_WHAT YOU WILL DO_:
Character for character, give back every line below.

━━━ DATASET

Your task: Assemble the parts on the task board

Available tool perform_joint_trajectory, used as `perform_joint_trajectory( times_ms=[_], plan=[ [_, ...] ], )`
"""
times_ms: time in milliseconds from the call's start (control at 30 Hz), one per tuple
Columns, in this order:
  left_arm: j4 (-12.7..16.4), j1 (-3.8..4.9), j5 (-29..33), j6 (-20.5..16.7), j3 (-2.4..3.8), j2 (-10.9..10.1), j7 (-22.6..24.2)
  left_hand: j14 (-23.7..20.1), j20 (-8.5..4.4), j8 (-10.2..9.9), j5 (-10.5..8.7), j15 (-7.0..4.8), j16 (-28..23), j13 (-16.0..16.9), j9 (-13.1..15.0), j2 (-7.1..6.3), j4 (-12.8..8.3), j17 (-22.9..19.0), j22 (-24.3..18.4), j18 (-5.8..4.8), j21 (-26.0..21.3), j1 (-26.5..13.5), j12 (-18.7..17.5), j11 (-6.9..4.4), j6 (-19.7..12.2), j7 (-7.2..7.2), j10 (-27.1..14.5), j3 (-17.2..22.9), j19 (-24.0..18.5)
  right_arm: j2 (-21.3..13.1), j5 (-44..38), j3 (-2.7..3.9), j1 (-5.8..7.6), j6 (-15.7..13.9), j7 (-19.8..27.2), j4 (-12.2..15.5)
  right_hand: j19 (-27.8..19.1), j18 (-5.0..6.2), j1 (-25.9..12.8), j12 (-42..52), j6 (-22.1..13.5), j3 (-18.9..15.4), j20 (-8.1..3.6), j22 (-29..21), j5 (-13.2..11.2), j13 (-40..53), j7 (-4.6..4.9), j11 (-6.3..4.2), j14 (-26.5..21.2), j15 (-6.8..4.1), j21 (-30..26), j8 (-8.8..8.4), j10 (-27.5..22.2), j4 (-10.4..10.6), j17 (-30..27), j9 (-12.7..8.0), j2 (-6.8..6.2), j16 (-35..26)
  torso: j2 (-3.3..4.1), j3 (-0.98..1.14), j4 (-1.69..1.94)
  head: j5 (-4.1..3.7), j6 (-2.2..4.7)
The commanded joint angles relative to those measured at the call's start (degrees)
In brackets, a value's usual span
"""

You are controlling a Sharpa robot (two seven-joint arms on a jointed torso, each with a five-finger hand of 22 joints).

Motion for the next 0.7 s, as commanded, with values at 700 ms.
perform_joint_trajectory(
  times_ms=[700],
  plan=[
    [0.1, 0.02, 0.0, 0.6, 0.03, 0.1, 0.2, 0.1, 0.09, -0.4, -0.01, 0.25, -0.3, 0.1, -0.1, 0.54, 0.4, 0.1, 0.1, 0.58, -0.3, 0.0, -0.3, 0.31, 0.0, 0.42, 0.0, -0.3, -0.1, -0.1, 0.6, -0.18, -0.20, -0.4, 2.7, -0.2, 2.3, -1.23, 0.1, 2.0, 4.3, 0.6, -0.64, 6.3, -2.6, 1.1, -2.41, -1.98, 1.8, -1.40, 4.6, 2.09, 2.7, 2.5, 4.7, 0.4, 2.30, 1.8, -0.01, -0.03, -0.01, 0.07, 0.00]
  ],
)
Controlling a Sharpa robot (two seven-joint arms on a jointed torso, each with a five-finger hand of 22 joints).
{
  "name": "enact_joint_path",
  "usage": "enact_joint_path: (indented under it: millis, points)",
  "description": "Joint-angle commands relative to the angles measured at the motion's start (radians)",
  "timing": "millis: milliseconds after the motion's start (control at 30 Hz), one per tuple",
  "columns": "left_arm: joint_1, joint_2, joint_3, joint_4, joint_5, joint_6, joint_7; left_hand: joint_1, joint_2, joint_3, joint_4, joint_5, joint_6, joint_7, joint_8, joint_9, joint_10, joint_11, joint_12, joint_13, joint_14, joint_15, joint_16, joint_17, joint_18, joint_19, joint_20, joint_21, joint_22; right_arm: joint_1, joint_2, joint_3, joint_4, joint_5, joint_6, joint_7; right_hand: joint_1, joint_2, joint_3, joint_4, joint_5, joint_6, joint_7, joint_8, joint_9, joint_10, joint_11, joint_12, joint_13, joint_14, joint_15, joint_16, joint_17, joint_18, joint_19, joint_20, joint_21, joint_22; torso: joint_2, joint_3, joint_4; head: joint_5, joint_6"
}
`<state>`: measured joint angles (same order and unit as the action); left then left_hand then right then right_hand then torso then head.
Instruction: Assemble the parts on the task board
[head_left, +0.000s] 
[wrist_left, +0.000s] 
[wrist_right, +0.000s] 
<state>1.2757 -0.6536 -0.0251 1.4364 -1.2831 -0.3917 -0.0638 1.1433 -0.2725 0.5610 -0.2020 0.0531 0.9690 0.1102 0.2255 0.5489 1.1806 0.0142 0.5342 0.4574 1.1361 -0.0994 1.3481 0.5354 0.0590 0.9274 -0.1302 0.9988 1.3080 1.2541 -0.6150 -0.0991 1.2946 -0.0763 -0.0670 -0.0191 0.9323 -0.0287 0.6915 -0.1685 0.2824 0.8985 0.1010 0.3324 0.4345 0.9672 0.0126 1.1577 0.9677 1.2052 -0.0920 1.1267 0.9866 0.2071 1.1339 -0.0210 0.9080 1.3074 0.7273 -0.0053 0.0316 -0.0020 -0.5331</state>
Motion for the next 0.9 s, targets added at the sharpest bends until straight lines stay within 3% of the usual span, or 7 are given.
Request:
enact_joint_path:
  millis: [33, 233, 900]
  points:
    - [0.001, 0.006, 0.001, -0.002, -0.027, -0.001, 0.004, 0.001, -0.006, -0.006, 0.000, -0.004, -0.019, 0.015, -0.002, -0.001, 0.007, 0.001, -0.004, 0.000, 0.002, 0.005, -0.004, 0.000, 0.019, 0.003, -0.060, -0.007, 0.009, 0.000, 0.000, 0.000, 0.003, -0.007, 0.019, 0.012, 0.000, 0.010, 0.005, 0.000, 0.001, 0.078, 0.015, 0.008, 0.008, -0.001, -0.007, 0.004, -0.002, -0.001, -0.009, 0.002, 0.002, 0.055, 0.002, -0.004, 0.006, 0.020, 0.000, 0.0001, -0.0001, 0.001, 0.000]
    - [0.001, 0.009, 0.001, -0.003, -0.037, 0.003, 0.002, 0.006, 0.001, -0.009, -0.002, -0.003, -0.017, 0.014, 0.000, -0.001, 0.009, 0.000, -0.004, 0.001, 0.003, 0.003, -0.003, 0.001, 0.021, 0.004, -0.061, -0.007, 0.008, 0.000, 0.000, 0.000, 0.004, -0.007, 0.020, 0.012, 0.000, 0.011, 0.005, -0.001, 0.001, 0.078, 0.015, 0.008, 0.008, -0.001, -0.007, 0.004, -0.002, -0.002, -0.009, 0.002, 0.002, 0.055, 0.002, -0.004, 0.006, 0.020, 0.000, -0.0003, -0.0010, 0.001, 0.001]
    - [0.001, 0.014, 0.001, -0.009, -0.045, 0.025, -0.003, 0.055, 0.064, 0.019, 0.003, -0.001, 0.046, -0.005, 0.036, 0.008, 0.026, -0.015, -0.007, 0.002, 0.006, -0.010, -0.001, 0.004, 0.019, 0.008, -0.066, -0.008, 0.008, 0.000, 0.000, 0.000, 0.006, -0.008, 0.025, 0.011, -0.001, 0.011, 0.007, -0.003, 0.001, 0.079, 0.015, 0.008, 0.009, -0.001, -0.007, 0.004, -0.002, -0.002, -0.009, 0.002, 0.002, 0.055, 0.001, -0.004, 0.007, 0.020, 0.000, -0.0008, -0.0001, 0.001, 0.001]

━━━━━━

_TASK SOLUTION_:
Your task: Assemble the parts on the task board

Available tool perform_joint_trajectory, used as `perform_joint_trajectory( times_ms=[_], plan=[ [_, ...] ], )`
"""
times_ms: time in milliseconds from the call's start (control at 30 Hz), one per tuple
Columns, in this order:
  left_arm: j4 (-12.7..16.4), j1 (-3.8..4.9), j5 (-29..33), j6 (-20.5..16.7), j3 (-2.4..3.8), j2 (-10.9..10.1), j7 (-22.6..24.2)
  left_hand: j14 (-23.7..20.1), j20 (-8.5..4.4), j8 (-10.2..9.9), j5 (-10.5..8.7), j15 (-7.0..4.8), j16 (-28..23), j13 (-16.0..16.9), j9 (-13.1..15.0), j2 (-7.1..6.3), j4 (-12.8..8.3), j17 (-22.9..19.0), j22 (-24.3..18.4), j18 (-5.8..4.8), j21 (-26.0..21.3), j1 (-26.5..13.5), j12 (-18.7..17.5), j11 (-6.9..4.4), j6 (-19.7..12.2), j7 (-7.2..7.2), j10 (-27.1..14.5), j3 (-17.2..22.9), j19 (-24.0..18.5)
  right_arm: j2 (-21.3..13.1), j5 (-44..38), j3 (-2.7..3.9), j1 (-5.8..7.6), j6 (-15.7..13.9), j7 (-19.8..27.2), j4 (-12.2..15.5)
  right_hand: j19 (-27.8..19.1), j18 (-5.0..6.2), j1 (-25.9..12.8), j12 (-42..52), j6 (-22.1..13.5), j3 (-18.9..15.4), j20 (-8.1..3.6), j22 (-29..21), j5 (-13.2..11.2), j13 (-40..53), j7 (-4.6..4.9), j11 (-6.3..4.2), j14 (-26.5..21.2), j15 (-6.8..4.1), j21 (-30..26), j8 (-8.8..8.4), j10 (-27.5..22.2), j4 (-10.4..10.6), j17 (-30..27), j9 (-12.7..8.0), j2 (-6.8..6.2), j16 (-35..26)
  torso: j2 (-3.3..4.1), j3 (-0.98..1.14), j4 (-1.69..1.94)
  head: j5 (-4.1..3.7), j6 (-2.2..4.7)
The commanded joint angles relative to those measured at the call's start (degrees)
In brackets, a value's usual span
"""

You are controlling a Sharpa robot (two seven-joint arms on a jointed torso, each with a five-finger hand of 22 joints).

Motion for the next 0.7 s, as commanded, with values at 700 ms.
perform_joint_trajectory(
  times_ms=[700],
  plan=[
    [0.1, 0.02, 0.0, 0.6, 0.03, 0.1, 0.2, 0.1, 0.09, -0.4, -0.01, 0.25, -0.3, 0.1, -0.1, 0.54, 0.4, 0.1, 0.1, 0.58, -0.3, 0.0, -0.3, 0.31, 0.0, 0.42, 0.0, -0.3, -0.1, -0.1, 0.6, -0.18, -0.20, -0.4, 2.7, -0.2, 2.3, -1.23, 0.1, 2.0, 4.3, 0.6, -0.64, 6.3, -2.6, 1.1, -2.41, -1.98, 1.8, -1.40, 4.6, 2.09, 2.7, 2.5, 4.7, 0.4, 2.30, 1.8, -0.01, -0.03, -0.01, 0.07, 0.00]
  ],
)
Controlling a Sharpa robot (two seven-joint arms on a jointed torso, each with a five-finger hand of 22 joints).
{
  "name": "enact_joint_path",
  "usage": "enact_joint_path: (indented under it: millis, points)",
  "description": "Joint-angle commands relative to the angles measured at the motion's start (radians)",
  "timing": "millis: milliseconds after the motion's start (control at 30 Hz), one per tuple",
  "columns": "left_arm: joint_1, joint_2, joint_3, joint_4, joint_5, joint_6, joint_7; left_hand: joint_1, joint_2, joint_3, joint_4, joint_5, joint_6, joint_7, joint_8, joint_9, joint_10, joint_11, joint_12, joint_13, joint_14, joint_15, joint_16, joint_17, joint_18, joint_19, joint_20, joint_21, joint_22; right_arm: joint_1, joint_2, joint_3, joint_4, joint_5, joint_6, joint_7; right_hand: joint_1, joint_2, joint_3, joint_4, joint_5, joint_6, joint_7, joint_8, joint_9, joint_10, joint_11, joint_12, joint_13, joint_14, joint_15, joint_16, joint_17, joint_18, joint_19, joint_20, joint_21, joint_22; torso: joint_2, joint_3, joint_4; head: joint_5, joint_6"
}
`<state>`: measured joint angles (same order and unit as the action); left then left_hand then right then right_hand then torso then head.
Instruction: Assemble the parts on the task board
[head_left, +0.000s] 
[wrist_left, +0.000s] 
[wrist_right, +0.000s] 
<state>1.2757 -0.6536 -0.0251 1.4364 -1.2831 -0.3917 -0.0638 1.1433 -0.2725 0.5610 -0.2020 0.0531 0.9690 0.1102 0.2255 0.5489 1.1806 0.0142 0.5342 0.4574 1.1361 -0.0994 1.3481 0.5354 0.0590 0.9274 -0.1302 0.9988 1.3080 1.2541 -0.6150 -0.0991 1.2946 -0.0763 -0.0670 -0.0191 0.9323 -0.0287 0.6915 -0.1685 0.2824 0.8985 0.1010 0.3324 0.4345 0.9672 0.0126 1.1577 0.9677 1.2052 -0.0920 1.1267 0.9866 0.2071 1.1339 -0.0210 0.9080 1.3074 0.7273 -0.0053 0.0316 -0.0020 -0.5331</state>
Motion for the next 0.9 s, targets added at the sharpest bends until straight lines stay within 3% of the usual span, or 7 are given.
Request:
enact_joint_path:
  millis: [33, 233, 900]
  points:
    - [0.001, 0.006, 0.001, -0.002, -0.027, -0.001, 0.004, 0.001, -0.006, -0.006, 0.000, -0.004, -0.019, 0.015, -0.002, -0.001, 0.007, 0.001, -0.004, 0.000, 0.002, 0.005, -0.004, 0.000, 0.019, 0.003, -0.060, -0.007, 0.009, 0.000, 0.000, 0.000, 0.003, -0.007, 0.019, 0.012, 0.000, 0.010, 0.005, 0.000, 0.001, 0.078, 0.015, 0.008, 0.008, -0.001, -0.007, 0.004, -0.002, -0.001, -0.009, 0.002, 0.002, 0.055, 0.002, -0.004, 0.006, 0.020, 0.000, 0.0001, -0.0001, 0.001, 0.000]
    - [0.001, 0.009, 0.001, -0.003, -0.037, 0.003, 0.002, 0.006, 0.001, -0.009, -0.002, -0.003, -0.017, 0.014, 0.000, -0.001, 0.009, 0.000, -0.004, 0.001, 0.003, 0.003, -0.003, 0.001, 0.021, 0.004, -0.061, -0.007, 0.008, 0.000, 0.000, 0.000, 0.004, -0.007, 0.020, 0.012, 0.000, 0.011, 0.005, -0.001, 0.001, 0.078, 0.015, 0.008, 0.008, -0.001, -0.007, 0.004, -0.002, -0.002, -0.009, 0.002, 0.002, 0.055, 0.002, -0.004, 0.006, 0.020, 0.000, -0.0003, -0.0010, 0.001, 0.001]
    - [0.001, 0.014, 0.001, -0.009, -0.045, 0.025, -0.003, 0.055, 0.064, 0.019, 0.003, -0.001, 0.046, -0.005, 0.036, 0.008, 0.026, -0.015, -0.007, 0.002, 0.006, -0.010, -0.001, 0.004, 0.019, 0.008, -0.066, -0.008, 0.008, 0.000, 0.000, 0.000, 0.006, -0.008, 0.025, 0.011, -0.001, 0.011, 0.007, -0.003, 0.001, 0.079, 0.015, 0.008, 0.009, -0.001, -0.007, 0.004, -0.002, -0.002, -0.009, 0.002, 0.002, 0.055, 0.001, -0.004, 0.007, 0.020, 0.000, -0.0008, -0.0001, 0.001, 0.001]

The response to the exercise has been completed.